[Stored data]

────

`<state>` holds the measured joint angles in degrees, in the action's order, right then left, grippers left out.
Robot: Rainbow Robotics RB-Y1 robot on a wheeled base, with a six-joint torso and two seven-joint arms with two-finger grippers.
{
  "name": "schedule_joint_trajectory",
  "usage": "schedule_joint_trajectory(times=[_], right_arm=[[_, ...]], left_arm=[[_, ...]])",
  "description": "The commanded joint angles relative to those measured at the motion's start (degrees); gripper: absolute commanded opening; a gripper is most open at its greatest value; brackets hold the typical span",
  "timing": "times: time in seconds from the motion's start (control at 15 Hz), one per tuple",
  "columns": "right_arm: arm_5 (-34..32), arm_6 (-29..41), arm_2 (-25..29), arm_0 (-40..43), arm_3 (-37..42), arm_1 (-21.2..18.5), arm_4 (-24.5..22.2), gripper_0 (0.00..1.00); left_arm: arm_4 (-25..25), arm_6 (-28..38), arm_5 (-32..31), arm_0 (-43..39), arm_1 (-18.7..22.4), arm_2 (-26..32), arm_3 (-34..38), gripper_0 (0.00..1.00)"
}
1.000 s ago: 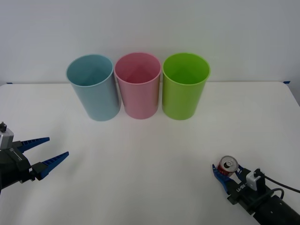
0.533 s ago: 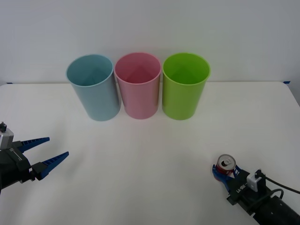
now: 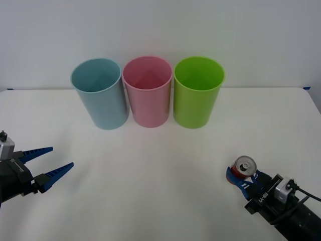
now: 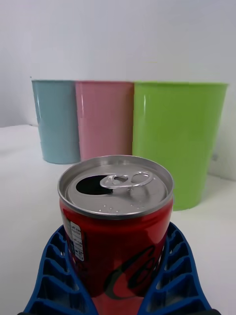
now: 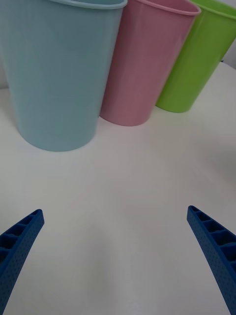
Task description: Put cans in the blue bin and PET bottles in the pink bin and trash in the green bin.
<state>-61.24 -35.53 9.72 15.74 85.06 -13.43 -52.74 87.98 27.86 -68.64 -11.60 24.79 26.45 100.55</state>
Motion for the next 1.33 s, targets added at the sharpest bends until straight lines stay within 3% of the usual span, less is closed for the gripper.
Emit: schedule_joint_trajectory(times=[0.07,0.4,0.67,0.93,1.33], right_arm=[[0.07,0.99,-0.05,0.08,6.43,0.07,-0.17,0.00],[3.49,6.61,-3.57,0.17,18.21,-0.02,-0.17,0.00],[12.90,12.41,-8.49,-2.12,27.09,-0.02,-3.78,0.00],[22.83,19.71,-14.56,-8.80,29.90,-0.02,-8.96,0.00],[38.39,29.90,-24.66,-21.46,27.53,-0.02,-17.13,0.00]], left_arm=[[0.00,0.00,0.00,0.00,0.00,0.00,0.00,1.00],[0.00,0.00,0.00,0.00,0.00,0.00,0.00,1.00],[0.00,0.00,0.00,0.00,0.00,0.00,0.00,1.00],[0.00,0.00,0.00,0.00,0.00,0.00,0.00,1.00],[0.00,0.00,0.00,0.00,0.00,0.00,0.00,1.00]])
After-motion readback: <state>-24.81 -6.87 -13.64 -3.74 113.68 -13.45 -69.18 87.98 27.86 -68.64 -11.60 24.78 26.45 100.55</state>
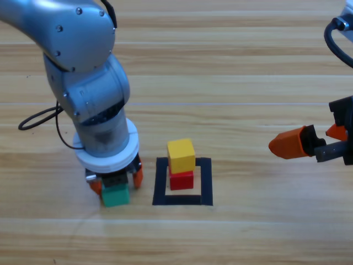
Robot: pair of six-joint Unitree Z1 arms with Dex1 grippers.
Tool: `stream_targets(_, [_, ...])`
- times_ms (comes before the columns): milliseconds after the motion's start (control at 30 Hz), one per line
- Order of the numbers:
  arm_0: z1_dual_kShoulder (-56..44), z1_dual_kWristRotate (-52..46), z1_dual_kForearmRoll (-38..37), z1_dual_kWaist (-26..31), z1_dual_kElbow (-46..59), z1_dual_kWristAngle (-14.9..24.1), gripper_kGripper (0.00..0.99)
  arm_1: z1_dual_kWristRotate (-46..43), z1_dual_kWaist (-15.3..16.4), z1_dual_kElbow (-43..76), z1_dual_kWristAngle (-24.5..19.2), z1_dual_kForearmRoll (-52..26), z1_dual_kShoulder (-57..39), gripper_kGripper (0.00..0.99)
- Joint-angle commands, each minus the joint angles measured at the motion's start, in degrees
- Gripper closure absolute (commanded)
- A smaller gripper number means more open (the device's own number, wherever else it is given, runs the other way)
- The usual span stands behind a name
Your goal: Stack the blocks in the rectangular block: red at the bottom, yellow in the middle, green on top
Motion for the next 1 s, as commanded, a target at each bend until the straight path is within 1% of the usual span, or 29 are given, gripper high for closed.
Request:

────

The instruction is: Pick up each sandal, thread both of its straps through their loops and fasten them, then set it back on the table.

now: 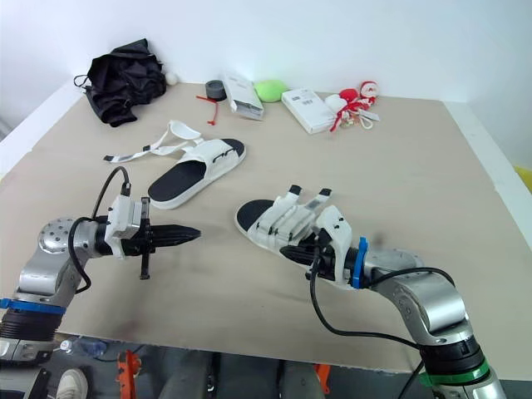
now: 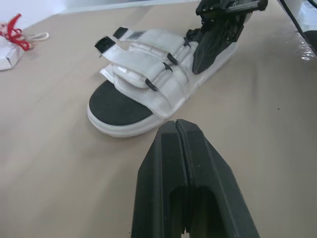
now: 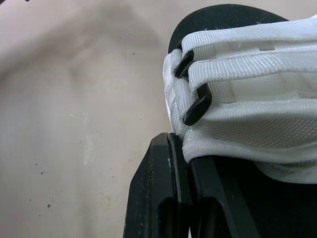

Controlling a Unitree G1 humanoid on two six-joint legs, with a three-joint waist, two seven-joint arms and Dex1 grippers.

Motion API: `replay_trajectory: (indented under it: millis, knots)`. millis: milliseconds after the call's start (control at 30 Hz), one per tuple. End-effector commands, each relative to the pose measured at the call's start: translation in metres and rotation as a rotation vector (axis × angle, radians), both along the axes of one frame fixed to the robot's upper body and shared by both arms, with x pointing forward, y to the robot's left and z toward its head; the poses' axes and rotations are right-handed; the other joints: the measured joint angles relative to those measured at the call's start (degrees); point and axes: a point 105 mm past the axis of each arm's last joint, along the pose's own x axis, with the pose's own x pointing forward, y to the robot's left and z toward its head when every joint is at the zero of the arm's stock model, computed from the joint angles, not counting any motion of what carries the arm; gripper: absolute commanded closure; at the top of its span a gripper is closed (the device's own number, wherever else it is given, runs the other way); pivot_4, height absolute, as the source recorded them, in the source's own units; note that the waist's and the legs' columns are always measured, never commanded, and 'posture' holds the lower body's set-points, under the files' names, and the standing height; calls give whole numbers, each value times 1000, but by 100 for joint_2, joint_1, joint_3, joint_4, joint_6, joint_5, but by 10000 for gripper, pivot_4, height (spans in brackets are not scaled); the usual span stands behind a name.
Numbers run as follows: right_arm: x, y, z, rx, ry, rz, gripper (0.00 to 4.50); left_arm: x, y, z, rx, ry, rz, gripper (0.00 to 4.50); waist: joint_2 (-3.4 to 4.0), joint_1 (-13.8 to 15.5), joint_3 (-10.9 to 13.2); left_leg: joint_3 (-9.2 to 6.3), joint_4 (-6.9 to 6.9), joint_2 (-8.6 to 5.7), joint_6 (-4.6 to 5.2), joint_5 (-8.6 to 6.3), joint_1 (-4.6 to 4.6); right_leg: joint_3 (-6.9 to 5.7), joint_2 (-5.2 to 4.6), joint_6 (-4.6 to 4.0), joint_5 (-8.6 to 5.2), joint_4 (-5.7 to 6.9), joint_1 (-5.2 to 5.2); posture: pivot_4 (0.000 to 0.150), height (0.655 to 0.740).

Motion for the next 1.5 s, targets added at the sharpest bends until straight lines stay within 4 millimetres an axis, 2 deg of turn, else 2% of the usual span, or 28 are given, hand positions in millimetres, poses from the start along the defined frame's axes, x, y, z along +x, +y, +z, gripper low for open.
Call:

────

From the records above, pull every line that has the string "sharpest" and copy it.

Motion for the next 1.33 s, targets added at the sharpest bends until straight lines stay within 3% of the usual span, less is closed for the gripper.
Motion for the next 1.5 s, targets added at the sharpest bends until straight lines stay within 4 millimetres an axis, 2 deg of turn, else 2% of the usual span, or 28 are given, hand positions in millimetres, poses from the start along the defined frame's axes, x, y, z along +x, +y, +z, gripper low for open.

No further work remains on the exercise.